In another chapter from the hard to believe, crossing party lines has become a criminal offense, so that it's impossible to get anything done without offering insult to one side or the other. And every action by moderately opposing forces is greeted with hysteria. Democrats adopt a Republican health care proposal from the 1990s, which was actually implemented by a Republican governor (and eventual Republican presidential nominee), and the rage on the right cannot be contained. Democrats furiously condemn a policy of fighting a war in Iraq and keeping prisoners in Guantanamo and the ethics of drone strikes and then, when they gain power...oh, the list is too long.

For better or worse, the justice system has become the last refuge for those of us looking for common ties with our fellow Americans. The need to arrest criminals and put them on trial transcends our petty differences, and allows varied communities to unite in common cause. Murder is terribly hard to politicize. As one of Henry the II's sons says in The Lion in Winter, "I've never heard a corpse ask how it got so cold."

And homicide investigations are largely successful. In most big cities, perhaps especially in Los Angeles and New York, every effort is made to comply with the law while hunting down those who have not.
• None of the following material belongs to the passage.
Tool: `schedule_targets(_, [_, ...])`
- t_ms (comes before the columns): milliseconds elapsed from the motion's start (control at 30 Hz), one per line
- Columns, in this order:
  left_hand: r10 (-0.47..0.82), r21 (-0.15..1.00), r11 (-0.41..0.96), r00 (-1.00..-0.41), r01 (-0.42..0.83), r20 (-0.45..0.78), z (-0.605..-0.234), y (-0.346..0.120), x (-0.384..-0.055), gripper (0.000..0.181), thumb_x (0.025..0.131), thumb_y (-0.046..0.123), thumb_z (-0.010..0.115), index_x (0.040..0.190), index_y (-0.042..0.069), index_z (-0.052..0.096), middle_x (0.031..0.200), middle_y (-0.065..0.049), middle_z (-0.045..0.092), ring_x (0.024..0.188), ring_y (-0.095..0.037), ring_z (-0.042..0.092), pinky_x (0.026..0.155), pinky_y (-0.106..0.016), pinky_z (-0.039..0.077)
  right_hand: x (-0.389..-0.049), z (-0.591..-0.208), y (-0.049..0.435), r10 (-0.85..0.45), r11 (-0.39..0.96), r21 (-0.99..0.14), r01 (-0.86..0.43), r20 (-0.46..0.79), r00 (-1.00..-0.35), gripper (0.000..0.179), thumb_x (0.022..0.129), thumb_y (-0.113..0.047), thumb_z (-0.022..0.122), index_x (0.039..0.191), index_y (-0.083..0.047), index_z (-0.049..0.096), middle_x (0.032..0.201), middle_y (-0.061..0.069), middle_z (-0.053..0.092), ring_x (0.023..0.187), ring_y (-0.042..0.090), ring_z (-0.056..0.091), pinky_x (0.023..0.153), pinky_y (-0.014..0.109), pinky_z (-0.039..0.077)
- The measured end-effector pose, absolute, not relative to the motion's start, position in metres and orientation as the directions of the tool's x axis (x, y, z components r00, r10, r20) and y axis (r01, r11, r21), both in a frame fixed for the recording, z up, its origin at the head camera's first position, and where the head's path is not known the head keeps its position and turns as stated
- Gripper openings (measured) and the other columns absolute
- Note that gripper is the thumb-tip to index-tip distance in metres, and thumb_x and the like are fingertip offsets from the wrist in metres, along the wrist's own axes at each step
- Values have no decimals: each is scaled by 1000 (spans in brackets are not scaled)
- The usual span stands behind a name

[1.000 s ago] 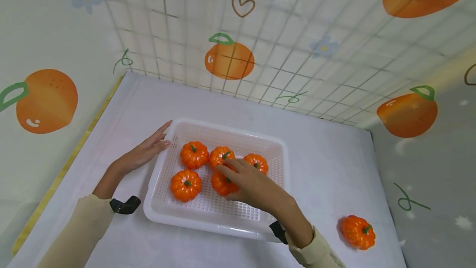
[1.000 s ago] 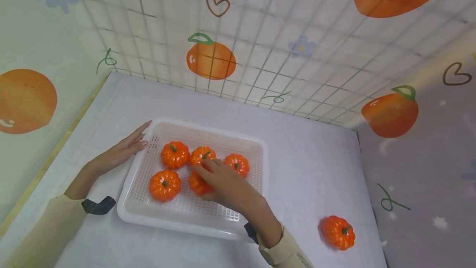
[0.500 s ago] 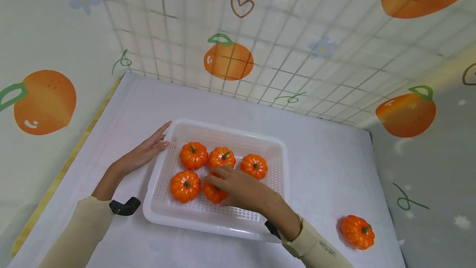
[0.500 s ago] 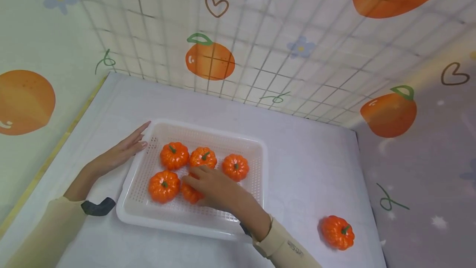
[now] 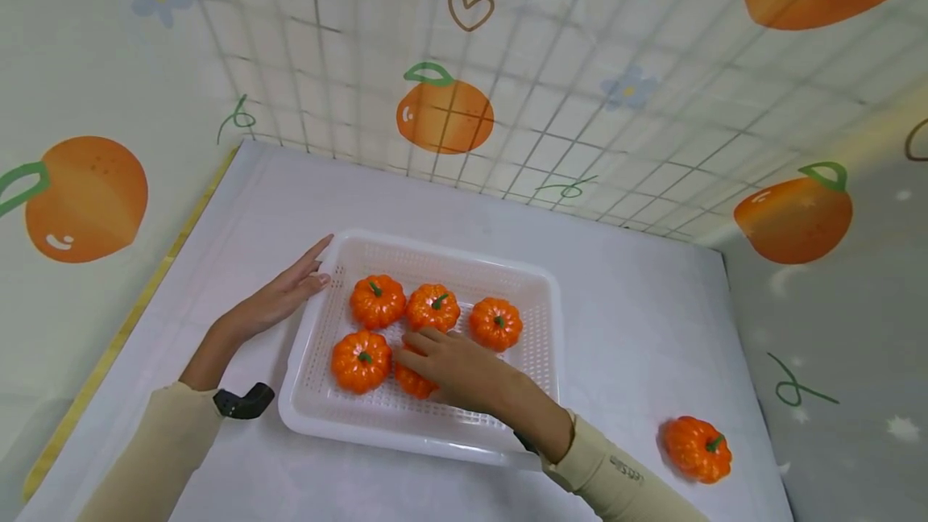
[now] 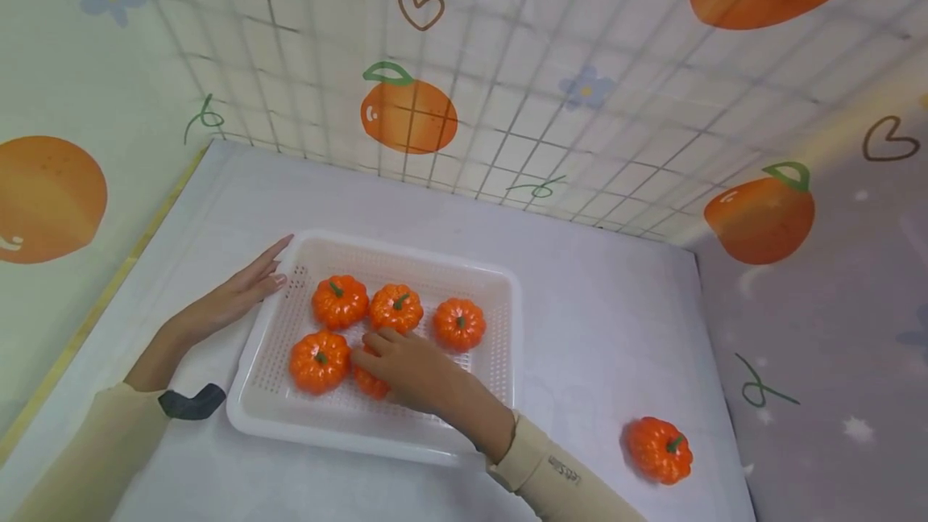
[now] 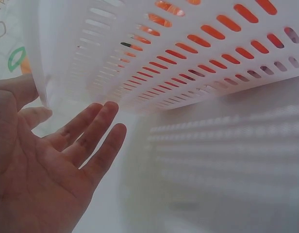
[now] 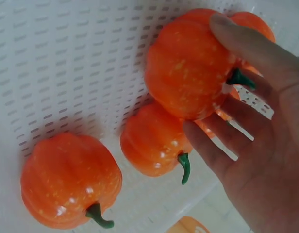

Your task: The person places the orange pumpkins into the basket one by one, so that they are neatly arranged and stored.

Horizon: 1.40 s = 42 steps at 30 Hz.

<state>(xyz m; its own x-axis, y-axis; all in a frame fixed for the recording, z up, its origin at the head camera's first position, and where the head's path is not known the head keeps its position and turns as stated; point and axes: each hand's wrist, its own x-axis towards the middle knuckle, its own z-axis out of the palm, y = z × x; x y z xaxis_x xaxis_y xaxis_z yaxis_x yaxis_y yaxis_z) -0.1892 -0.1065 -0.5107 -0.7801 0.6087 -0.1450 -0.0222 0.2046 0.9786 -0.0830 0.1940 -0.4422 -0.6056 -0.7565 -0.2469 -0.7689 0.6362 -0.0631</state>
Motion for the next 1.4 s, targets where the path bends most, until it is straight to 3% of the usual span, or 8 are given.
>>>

The LAPD polls regularly as the most respected municipal institution in Los Angeles. Our law enforcement agencies exist as working proof that government can move competently - even with bravery and selflessness - to do the right thing.

The unconscious fantasy element of procedural drama has evolved, from marveling at the intelligence of a particular detective, into a wistful desire that our entire body politic could put aside our mostly imaginary arguments long enough to focus on the crisis at hand: to drop our opinions in favor of the pattern of facts.

We love a good whodunit; bringing a murderer to heel satisfies our heroic impulses, and unites the audience with shared, public approval. If only we could figure out how to respect each other as well as we do the abstract principles of the justice system! That, ladies and gentlemen, is a mystery we ought to solve together.

In the meantime, procedural drama will have to do.